Pour France Nature Environnement (FNE) et la Ligue de Protection des Oiseaux (LPO), parties prenantes de cette concertation, le projet de loi doit permettre de construire de la ville désirable et de l'urbanisme de qualité. Il est pour cela essentiel de mettre un frein à l’artificialisation des sols par l’étalement urbain et le mitage, qui creusent les inégalités sociales (augmentation du coût des déplacements dans le budget des ménages, difficulté d’accès au travail, à l’éducation et à la formation, aux services et aux aménités...), dégradent les conditions sanitaires (pollution de l’air et bruit des transports, stress, fatigue…) et les finances publiques (une faible densité est souvent défavorable au principe de mutualisation sur lequel repose la gestion des services urbains). Cette vision de l’aménagement du territoire passe également par la compréhension des enjeux écologiques et la protection et le développement de la nature en ville, via l’évolution des documents d’urbanisme.

Stopper l’artificialisation des sols pour protéger nos espaces naturels et agricoles

L’enjeu de lutter contre l’artificialisation des sols n’est plus à démontrer, à l’heure ou 236 hectares d’espaces agricoles et naturels disparaissent chaque jour, équivalant à la consommation d’un département français tous les sept ans. Pour les Associations de Protection de la Nature et de l’Environnement (APNE), la lutte contre l’artificialisation des sols passe par une compétence de délivrance des permis de construire aux seuls niveaux supra-communaux, en lien avec une révision du mode d’élection des élus intercommunaux. Cela passe également par un bonus malus artificialisation : la taxation de l’artificialisation, et particulièrement des changements d’affectation des terres avec en corolaire un système de bonus pour les changements d’affectation des terres visant au reclassement de zones à urbaniser et zones urbanisables en zones naturelles ou agricoles.

La nature en ville pour protéger et améliorer notre cadre de vie

Un cadre de vie sain et désirable passe également par la préservation et le développement de la nature en ville.

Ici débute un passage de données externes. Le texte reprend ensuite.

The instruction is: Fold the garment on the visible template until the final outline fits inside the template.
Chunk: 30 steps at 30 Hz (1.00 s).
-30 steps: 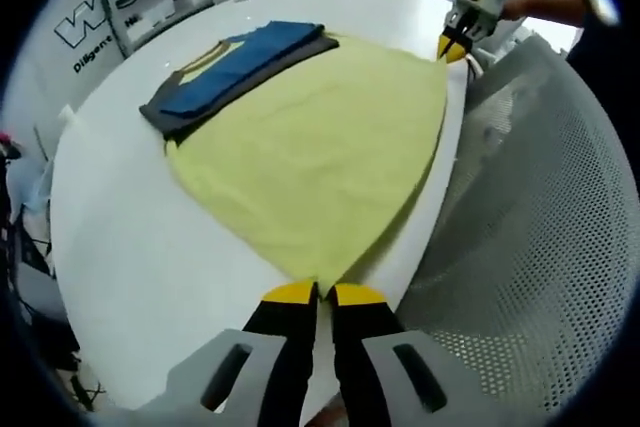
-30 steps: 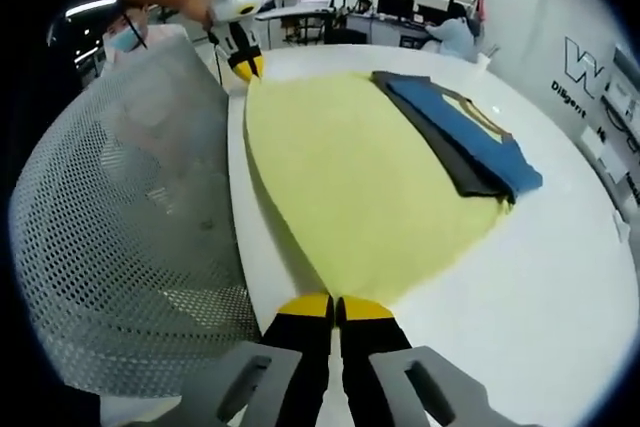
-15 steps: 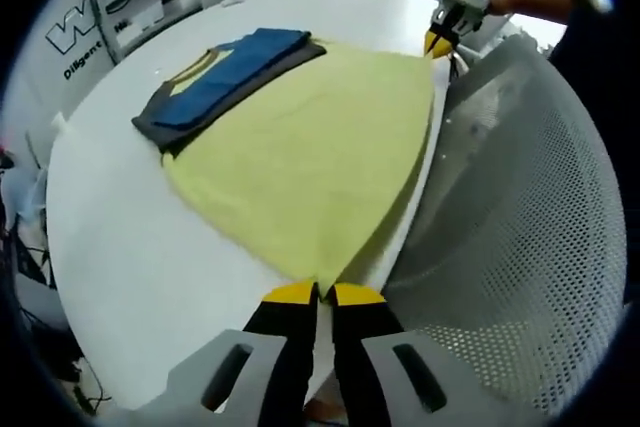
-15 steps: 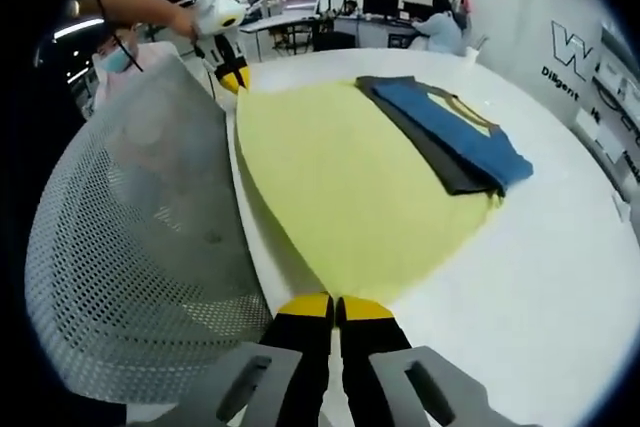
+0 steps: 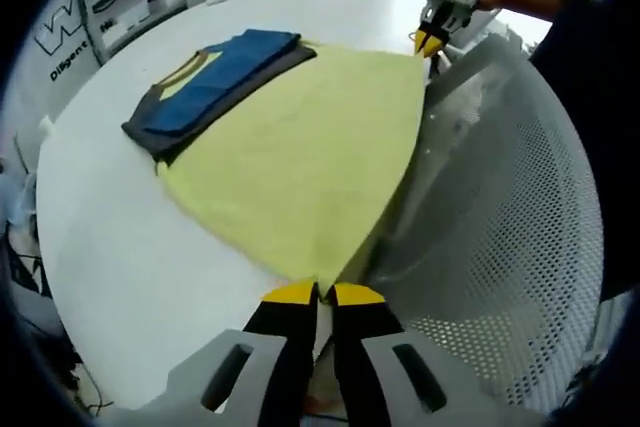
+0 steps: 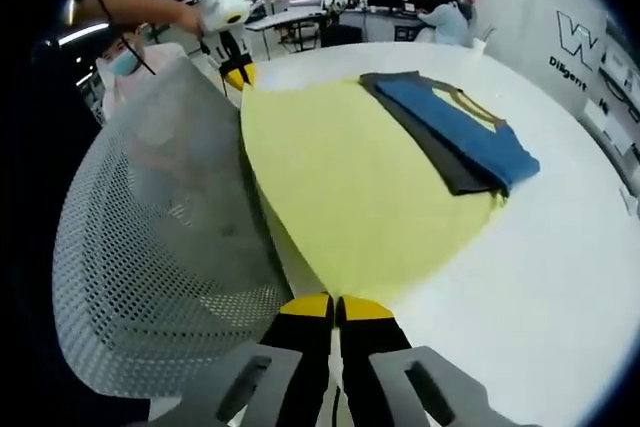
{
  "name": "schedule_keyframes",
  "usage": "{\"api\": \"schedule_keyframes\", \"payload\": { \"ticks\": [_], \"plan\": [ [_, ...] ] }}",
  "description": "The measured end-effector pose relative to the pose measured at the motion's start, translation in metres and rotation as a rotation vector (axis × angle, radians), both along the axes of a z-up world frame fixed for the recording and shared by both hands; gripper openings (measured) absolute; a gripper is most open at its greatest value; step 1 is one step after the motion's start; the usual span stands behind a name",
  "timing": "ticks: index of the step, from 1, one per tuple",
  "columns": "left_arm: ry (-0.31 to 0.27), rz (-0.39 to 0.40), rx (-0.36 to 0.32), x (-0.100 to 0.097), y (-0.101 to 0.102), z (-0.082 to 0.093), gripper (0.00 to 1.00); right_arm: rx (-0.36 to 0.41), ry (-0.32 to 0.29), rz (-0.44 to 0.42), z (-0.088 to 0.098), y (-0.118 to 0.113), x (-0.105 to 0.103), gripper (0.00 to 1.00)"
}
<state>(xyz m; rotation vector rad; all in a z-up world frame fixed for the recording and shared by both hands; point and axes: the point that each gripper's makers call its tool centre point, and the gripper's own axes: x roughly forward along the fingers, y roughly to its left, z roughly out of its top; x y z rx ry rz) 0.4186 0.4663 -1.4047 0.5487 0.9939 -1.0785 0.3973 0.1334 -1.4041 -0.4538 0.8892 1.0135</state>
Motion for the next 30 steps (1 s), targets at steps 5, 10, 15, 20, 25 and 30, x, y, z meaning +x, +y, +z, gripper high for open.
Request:
{"api": "schedule_keyframes", "payload": {
  "ticks": [5, 10, 15, 20, 25, 30],
  "plan": [
    [0.021, -0.023, -0.019, -0.003, -0.001, 0.009, 0.07, 0.002, 0.021, 0.01, 0.009, -0.002, -0.005, 0.0],
    [0.004, -0.022, -0.034, 0.011, 0.001, 0.021, 0.07, 0.002, 0.014, 0.023, 0.018, -0.001, -0.002, 0.0],
    [-0.022, -0.022, -0.045, 0.026, 0.0, 0.03, 0.07, -0.013, -0.009, 0.04, 0.026, -0.001, 0.008, 0.0],
    [-0.041, -0.036, -0.046, 0.04, 0.0, 0.037, 0.07, -0.009, -0.039, 0.034, 0.038, -0.002, 0.023, 0.0],
    [-0.052, -0.022, -0.058, 0.053, 0.0, 0.043, 0.07, -0.004, -0.067, 0.024, 0.048, -0.002, 0.038, 0.0],
    [-0.075, -0.009, -0.072, 0.069, -0.002, 0.051, 0.07, -0.009, -0.078, 0.01, 0.052, -0.002, 0.053, 0.0]
  ]
}}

Ainsi, les APNE demandent l’intégration dans les documents d’urbanisme d’un diagnostic des enjeux de biodiversité, basé sur la réalisation d'inventaires naturalistes ainsi que la création d'un nouvel outil qui pourrait prendre le nom d’"Espaces de continuité écologique" visant à préserver les espaces identifiés au titre de la trame verte et bleue (TVB). Enfin, les APNE demandent que soit rendu obligatoire la couverture des communes littorales par des SCOT intégrant un volet maritime. 80% des pressions sur la mer viennent de la terre. Les documents d’urbanisme doivent donc impérativement intégrer les enjeux littoraux et marins.

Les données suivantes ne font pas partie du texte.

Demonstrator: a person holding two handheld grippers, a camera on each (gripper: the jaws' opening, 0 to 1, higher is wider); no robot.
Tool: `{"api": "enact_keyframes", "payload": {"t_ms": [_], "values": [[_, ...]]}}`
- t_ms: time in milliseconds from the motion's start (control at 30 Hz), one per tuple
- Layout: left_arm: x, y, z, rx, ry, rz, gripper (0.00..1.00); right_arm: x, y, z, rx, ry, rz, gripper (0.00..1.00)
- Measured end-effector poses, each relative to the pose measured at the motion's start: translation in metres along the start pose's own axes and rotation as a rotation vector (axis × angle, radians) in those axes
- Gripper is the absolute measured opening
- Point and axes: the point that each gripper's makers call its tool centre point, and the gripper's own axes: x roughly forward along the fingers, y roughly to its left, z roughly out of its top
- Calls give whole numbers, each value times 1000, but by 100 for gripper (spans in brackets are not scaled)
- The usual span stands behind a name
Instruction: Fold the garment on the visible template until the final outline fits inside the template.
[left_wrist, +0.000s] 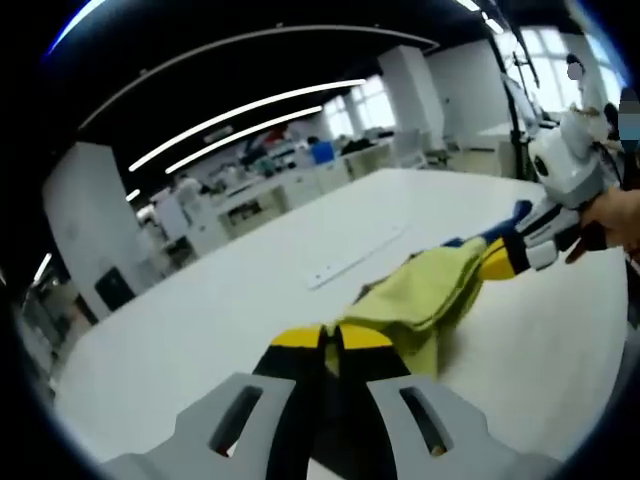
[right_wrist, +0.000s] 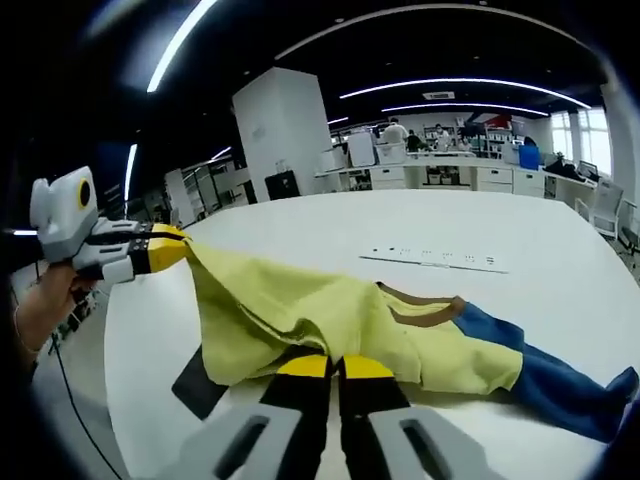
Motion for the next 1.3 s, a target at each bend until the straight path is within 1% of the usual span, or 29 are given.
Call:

Le gouvernement s’est engagé, lors de la conférence environnementale, à aller vers l’arrêt de l’artificialisation des sols et de la consommation d’espaces agricoles et naturels. Les APNE attendent du gouvernement qu’il tienne son engagement en introduisant dans ce projet de loi une échéance pour parvenir à l’arrêt de l’artificialisation du territoire.